TASK DESCRIPTION.
The lines from the top of the data down to the line with "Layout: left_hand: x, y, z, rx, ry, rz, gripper" should be repeated exactly, both ends included.

DATA EXCERPT.
=== Begin Enclosure ===

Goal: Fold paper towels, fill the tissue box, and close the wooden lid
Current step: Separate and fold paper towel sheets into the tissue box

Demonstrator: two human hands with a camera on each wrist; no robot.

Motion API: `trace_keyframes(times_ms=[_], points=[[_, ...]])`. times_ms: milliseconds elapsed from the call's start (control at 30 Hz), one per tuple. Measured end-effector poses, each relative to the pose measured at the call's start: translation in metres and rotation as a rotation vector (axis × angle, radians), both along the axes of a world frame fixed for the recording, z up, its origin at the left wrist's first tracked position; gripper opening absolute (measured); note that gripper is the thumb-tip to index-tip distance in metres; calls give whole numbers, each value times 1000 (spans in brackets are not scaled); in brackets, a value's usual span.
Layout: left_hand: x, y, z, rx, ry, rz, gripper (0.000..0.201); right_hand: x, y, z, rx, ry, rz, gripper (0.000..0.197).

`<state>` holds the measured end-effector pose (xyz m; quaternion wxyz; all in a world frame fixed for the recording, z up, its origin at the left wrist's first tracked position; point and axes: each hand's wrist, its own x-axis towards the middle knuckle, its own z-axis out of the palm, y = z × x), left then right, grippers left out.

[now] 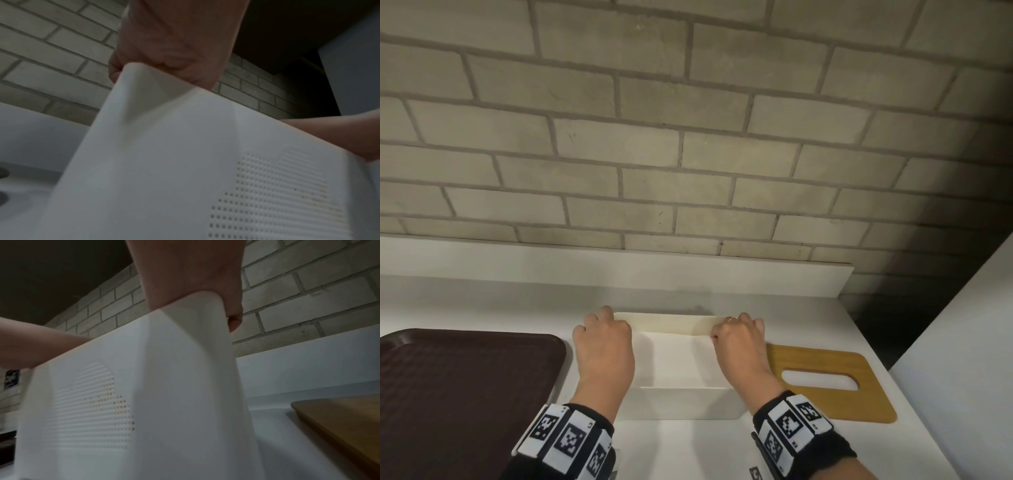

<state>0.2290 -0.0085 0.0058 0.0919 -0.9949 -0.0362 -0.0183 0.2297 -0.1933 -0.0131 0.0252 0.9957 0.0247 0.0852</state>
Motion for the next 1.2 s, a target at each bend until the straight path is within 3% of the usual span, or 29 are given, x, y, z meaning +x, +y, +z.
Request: trace_keyframes(times_ms=[167, 233, 300, 367, 433, 533, 667, 800, 933, 1000, 1100, 1200], points=[[0, -7, 1, -154, -83, -93, 50, -8, 5, 15, 107, -18, 101, 37], [3, -13, 1, -294, -97, -303, 43, -11, 14, 17, 283, 43, 201, 30], [5, -20, -3, -465, 38, -409, 23, -14, 23, 18, 455, 218, 243, 31], [1, -24, -5, -556, 218, -441, 25, -14, 28, 15, 451, 367, 264, 36], [4, -20, -11, -535, 329, -406, 38, -12, 24, 12, 394, 447, 239, 48], [9, -7, -10, -359, 455, -303, 66, -9, 12, 12, 309, 528, 139, 65], [11, 0, -1, -224, 490, -292, 72, -9, 6, 18, 187, 561, 137, 67], [-1, 0, 9, -263, 393, -317, 59, -21, 7, 39, 245, 507, 111, 55], [-33, -2, 14, -531, 69, -349, 50, -66, -31, 74, 546, 236, 94, 39], [-60, -6, 15, -675, -31, -381, 42, -96, -67, 83, 661, 188, 11, 30], [-104, -17, 17, -768, -24, -409, 36, -141, -132, 77, 815, 191, -203, 19], [-134, -32, 12, -795, 43, -441, 33, -179, -178, 54, 724, 183, -406, 11]])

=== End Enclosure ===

FINISHED TASK.
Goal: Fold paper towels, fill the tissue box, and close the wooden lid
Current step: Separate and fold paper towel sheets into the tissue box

Demonstrator: two human hands with a camera on each wrist; no robot.

Motion API: `trace_keyframes(times_ms=[_], points=[[_, ...]])`. times_ms: milliseconds elapsed from the call's start (control at 30 Hz), one per tuple. Measured end-effector poses, each relative to the pose measured at the call's start: translation in metres and rotation as a rotation vector (axis × angle, radians), both along the axes of a world frame fixed for the recording, z up, its origin at the left wrist's first tracked position; gripper opening absolute (measured); note that gripper is the thumb-tip to index-tip distance in metres; calls give whole numbers, each value times 1000 (spans in brackets are not scaled); in brackets, a value's usual span.
Layout: left_hand: x, y, z, rx, ry, rz, gripper (0.000..0.201); right_hand: x, y, z, rx, ry, rz, gripper (0.000..0.197).

Exercise complete, with nothing further to add.